Undersecretary of State William Burns will attend the weekend meeting in Geneva between EU foreign policy chief Javier Solana and Tehran's nuclear negotiator Saeed Jalili, a US State Department official said Tuesday.
The United States has no diplomatic relations with Iran and until now has refused to even participate in preliminary discussions with Iranian officials unless Tehran first suspends its nuclear enrichment activities.
Burns, the United States' third-ranking diplomat, would be in Geneva "to receive the Iranian response" to the latest package of incentives for suspension offered by the five permanent members of the UN Security Council plus Germany.
The decision came after Washington insisted for months that it was ready to talk to Iran only if it abandons its enrichment activities, which the West believes is aimed at developing nuclear weapons.
"This is a big break from past policies," David Gergen, a former adviser to US presidents Bill Clinton and Ronald Reagan, told CNN television.
Saying Iran had signalled it might be willing to strike a deal, Gergen said the US administration may sense an opening. "I think they're probably probing that," he said.
Iran's supreme leader Ayatollah Ali Khamenei insisted Wednesday that Tehran would not be coerced into doing anything against its will.
"Iran has decided to take part in negotiations but it will not accept any threat," state television quoted Khamenei as saying.
"Iran's red lines are very clear," he added.
Iran has repeatedly refused to heed UN demands to suspend uranium enrichment, insisting that its operations are exclusively aimed at energy production.
"No power can deprive Iran of nuclear technology," Khamenei said.
A State Department official told the Washington Post that Burns would not negotiate directly or hold separate meetings with the Iranians.
"This is a one-time deal," the official told the Post.
Iran's President Mahmoud Ahmadinejad said on Monday that Jalili and Solana were to discuss a "timetable" for future negotiations.
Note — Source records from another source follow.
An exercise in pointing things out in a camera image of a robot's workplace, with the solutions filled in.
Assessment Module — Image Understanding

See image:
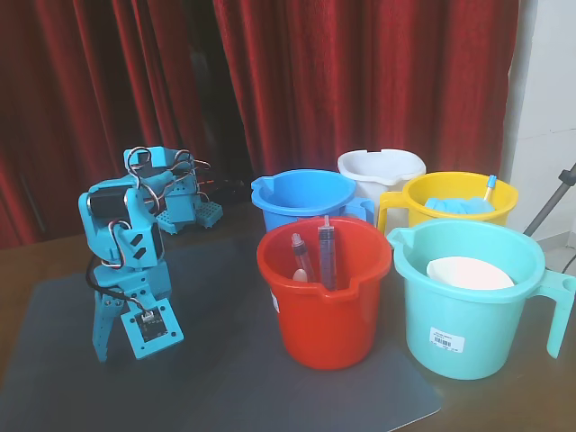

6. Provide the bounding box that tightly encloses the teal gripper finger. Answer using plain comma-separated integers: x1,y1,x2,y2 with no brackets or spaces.
91,290,117,364

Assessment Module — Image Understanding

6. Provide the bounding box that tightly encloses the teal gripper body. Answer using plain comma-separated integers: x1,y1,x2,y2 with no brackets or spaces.
92,260,172,311

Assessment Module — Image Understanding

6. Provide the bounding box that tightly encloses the teal perforated block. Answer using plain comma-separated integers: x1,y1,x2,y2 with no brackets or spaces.
196,201,225,230

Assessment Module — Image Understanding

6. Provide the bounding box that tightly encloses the dark grey rubber mat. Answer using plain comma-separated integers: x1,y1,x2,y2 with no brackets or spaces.
0,236,445,432

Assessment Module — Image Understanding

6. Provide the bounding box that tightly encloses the small syringe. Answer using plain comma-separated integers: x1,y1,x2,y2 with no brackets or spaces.
290,232,316,284

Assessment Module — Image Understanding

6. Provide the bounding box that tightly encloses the blue plastic mug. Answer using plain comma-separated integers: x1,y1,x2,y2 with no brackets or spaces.
250,169,376,233

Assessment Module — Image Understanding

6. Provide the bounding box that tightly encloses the red plastic bucket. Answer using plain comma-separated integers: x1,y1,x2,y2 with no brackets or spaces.
256,216,392,371

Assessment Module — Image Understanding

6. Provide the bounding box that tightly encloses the large syringe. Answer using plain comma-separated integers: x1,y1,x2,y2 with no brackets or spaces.
317,214,338,292

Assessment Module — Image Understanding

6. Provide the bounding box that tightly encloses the white plastic bucket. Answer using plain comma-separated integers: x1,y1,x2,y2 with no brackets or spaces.
337,148,428,204

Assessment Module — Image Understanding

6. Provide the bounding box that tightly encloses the red curtain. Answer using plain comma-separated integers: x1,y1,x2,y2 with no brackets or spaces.
0,0,521,251

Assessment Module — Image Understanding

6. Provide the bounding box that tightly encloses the teal plastic mug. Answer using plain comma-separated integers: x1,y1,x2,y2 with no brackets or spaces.
386,219,576,382

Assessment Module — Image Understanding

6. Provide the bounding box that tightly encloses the blue crumpled glove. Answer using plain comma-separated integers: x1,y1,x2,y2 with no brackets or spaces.
423,195,496,215

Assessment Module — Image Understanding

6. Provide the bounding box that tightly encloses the yellow plastic mug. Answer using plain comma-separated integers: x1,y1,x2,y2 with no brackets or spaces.
376,171,519,235

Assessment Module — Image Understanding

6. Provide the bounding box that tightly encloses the white item in teal mug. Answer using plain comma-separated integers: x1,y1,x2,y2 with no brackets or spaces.
426,256,517,291

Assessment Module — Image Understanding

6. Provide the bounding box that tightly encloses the tripod leg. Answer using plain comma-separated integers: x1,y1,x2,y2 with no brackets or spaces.
521,162,576,238

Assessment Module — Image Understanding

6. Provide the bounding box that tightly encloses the black white gripper cable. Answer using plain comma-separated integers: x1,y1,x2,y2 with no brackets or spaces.
85,259,153,317

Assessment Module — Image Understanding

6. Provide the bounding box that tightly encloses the teal camera mount with board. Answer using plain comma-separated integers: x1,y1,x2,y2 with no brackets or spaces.
120,297,186,360

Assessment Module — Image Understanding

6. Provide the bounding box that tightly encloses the servo wire loop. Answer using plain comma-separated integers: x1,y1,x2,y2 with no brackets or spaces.
125,147,158,215
173,149,213,182

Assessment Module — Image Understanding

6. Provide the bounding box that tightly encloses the black orange cable bundle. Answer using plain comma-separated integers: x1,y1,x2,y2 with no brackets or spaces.
197,177,253,203

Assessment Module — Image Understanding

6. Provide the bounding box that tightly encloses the thin black cable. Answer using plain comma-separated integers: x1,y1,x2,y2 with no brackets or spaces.
542,245,576,274

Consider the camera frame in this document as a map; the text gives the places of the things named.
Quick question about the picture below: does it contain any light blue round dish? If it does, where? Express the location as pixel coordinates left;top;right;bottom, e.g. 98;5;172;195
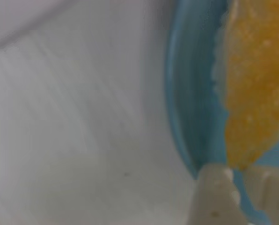
164;0;279;225

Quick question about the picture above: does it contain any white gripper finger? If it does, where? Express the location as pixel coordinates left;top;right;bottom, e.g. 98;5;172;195
244;164;279;225
186;163;241;225

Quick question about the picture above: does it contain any yellow sponge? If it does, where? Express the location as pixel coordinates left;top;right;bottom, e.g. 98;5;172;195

He also hinted at US-Iran discussions without explanation: "It is possible that in the near future talks in different fields will take place with the United States."
Washington broke off relations with Tehran in 1980 in the wake of the Islamic revolution and the seizure of the US embassy. Ties have remained severed ever since amid increasing acrimony over Iran's disputed nuclear programme.
Last year, US and Iranian ambassadors broke with years of isolation and held talks focused on security in Iraq, with the nuclear issue excluded from the agenda.
There have also been reports of a possible diplomatic initiative from Washington with President George W. Bush's administration considering opening a US interests section in Tehran.
Last month the P5 plus 1 -- Britain, China, France, Germany, Russia and the United States -- presented Iran with an offer of technological incentives in exchange for suspending sensitive uranium enrichment work.
European diplomats say Solana is proposing to Tehran that world powers would refrain from new sanctions provided Iran did not start operating any additional centrifuges to enrich uranium.
Iran has countered with a proposal which it says will go toward solving some of the major security problems of the world, and which diplomats have described as complex.
Officials hope the Geneva meeting will permit Iran and the major powers to move from "talks about talks" to a phase of "pre-negotiation", in which Iran would stop bringing new centrifuges on line and sanction action would stop.